**Work request**
When you copy the listing, reproduce each line as it appears and omit every image.

━━━━━ Collected material

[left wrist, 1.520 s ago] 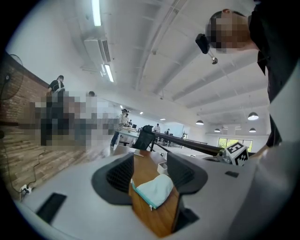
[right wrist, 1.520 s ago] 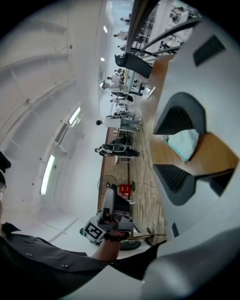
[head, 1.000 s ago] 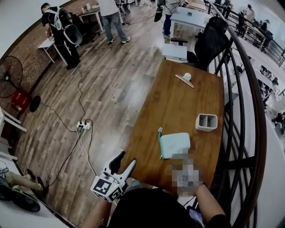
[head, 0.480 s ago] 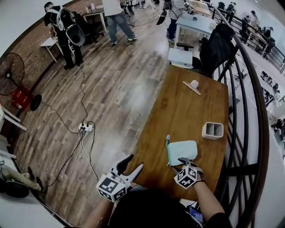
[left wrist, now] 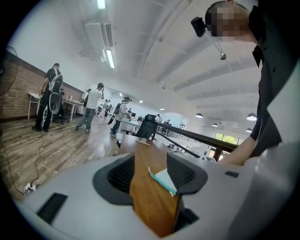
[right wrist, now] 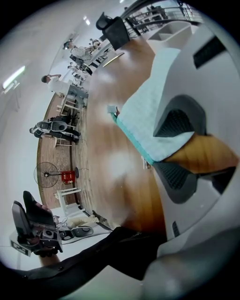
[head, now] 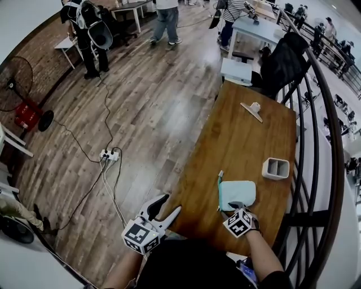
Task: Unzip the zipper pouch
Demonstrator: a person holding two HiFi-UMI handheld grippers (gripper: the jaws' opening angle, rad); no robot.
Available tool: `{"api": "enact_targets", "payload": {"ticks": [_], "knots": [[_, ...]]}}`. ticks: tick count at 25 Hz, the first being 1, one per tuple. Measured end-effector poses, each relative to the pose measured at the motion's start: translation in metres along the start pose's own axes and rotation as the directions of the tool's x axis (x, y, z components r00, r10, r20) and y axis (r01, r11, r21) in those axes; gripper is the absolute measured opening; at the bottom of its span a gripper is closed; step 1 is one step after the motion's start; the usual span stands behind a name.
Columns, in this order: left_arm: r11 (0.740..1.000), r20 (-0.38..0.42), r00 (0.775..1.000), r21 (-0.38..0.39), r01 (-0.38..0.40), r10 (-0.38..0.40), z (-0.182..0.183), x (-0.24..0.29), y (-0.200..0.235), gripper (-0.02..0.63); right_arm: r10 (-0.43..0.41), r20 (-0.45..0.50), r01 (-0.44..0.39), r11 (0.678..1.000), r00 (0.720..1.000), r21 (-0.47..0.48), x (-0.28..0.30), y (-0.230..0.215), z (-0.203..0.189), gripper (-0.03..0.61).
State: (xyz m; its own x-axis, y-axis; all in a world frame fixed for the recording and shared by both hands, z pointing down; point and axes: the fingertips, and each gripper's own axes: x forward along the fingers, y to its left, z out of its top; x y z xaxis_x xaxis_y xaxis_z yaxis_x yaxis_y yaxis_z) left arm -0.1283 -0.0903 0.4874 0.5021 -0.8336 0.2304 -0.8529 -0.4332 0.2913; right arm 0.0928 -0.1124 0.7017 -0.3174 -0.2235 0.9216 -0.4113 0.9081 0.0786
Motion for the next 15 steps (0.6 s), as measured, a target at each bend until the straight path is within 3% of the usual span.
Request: {"api": "enact_targets", "payload": {"ticks": [5,11,15], "knots": [[0.999,-0.027,0.999,-0.01,0.033,-0.033,-0.004,0.012,-0.002,0.221,-0.011,0.005,0.011,1.0,1.0,0.019,0.002,0.001,0.005,0.031],[0.998,-0.065,0.995,-0.004,0.069,-0.069,-0.016,0.028,-0.007,0.221,-0.002,0.133,-0.01,0.996,0.991,0.088,-0.018,-0.001,0.012,0.014],[0.993,-0.09,0.99,0.019,0.114,-0.112,-0.019,0.041,-0.016,0.221,-0.013,0.258,-0.018,0.993,0.966,0.117,-0.049,-0.006,0.03,0.014]]}}
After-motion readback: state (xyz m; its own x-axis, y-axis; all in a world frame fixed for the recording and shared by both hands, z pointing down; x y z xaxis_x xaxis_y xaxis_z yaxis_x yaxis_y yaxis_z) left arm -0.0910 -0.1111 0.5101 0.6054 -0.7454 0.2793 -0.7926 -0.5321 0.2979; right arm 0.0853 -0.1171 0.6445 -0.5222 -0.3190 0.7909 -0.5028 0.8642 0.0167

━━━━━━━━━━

**Response area**
[left wrist, 1.520 s ago] 
[right wrist, 1.520 s ago] 
[head, 1.000 s ago] 
[head, 0.480 s ago] 
[left wrist, now] 
[right wrist, now] 
[head, now] 
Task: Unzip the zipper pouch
Demonstrator: a person holding two HiFi-UMI handheld grippers (gripper: the jaws' opening angle, rad); no robot.
Available tool: `{"api": "enact_targets", "payload": {"ticks": [_], "knots": [[_, ...]]}}`. ticks: tick count at 25 Hz, the first being 1, one per tuple. Measured end-effector poses, each relative to the pose measured at the motion's start: translation in metres along the start pose's own axes and rotation as the directions of the tool's x axis (x, y, z components r00, r10, r20) and y axis (r01, r11, r21) in those axes; gripper is the absolute measured opening; at the bottom of its span a gripper is closed; step 1 is one step after the motion's start; the usual span stands behind a name.
Columns, in this order: left_arm: r11 (0.740..1.000), r20 (-0.38..0.42), r00 (0.775..1.000), r21 (-0.38..0.39), r01 (-0.38..0.40), r10 (-0.38..0.40), z (-0.182..0.183), x (-0.24..0.29), y (-0.200..0.235), gripper (-0.02..0.63); right_arm: r10 (-0.43..0.41), r20 (-0.45..0.50), r01 (-0.44..0.39), r11 (0.678..1.000), r00 (0.720..1.000), r21 (-0.47..0.48), x (-0.28..0.30), y (-0.230..0.215), z (-0.203..0.189), gripper (-0.03..0.61).
State: (xyz m; its own x-axis, y-axis; all in a world frame fixed for the recording and shared by both hands, z pointing down; point and axes: the fingertips, and each gripper's own axes: x forward along the fingers, y to its left, z out of its top; x y z xaxis_x xaxis_y xaxis_z yaxis_x yaxis_y yaxis_z) left arm -0.1283 -0.0903 0.4874 0.5021 -0.8336 0.2304 -0.8529 -0.4332 0.2913; right arm 0.0928 -0.1124 0.7017 -0.3174 -0.2235 0.9216 -0.4113 0.9081 0.0786
Motion for the next 15 steps (0.6 s), as measured, a target at each bend until the straight path is within 3% of the usual span.
Request: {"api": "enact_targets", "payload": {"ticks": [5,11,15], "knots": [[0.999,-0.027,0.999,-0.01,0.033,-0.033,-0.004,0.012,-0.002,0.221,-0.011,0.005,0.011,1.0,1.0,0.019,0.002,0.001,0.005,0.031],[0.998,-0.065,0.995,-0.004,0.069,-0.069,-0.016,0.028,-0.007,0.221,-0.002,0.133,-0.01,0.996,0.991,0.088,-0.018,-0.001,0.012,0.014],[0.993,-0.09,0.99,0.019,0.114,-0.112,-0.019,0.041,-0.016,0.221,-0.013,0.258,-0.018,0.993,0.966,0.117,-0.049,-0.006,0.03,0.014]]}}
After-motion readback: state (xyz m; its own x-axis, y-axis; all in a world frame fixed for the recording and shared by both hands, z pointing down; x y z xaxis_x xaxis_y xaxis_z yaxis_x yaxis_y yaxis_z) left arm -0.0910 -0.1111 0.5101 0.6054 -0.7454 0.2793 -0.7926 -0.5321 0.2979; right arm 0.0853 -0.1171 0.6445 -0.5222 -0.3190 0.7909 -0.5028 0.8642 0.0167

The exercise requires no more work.